■ What the task asks
Only the stretch of the listing below that runs from the line with "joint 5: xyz" through the line with "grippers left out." is to be printed, exactly and with both ends.

■ Data shown
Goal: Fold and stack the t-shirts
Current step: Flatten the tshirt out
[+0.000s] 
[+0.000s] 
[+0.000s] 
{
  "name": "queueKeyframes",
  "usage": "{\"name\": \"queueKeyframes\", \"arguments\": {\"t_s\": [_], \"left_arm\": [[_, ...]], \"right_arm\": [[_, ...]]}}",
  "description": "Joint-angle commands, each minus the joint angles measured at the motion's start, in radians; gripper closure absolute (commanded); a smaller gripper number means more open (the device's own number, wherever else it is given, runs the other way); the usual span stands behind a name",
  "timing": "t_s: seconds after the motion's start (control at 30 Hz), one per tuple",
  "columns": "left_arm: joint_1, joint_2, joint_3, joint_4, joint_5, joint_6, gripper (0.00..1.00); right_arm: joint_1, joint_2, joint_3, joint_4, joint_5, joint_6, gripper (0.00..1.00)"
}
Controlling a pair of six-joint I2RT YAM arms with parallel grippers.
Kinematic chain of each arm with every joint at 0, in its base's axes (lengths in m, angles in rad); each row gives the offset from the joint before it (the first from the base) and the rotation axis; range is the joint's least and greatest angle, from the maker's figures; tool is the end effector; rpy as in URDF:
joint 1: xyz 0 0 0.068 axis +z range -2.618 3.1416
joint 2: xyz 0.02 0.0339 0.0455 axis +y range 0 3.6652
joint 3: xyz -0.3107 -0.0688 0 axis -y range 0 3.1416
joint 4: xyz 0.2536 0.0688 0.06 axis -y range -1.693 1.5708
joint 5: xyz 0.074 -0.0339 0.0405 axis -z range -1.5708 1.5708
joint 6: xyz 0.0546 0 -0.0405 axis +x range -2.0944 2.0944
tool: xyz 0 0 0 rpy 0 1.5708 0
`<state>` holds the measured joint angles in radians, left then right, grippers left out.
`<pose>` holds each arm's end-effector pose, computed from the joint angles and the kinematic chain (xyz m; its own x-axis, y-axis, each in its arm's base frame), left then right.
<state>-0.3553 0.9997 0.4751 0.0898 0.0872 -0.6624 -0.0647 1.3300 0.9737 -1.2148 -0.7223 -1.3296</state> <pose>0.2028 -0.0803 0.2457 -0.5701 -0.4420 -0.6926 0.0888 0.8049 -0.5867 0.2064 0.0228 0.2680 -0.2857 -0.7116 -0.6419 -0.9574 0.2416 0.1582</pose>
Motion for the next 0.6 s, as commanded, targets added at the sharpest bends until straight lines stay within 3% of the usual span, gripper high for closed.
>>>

■ Task result
joint 5: xyz 0.074 -0.0339 0.0405 axis -z range -1.5708 1.5708
joint 6: xyz 0.0546 0 -0.0405 axis +x range -2.0944 2.0944
tool: xyz 0 0 0 rpy 0 1.5708 0
`<state>` holds the measured joint angles in radians, left then right, grippers left out.

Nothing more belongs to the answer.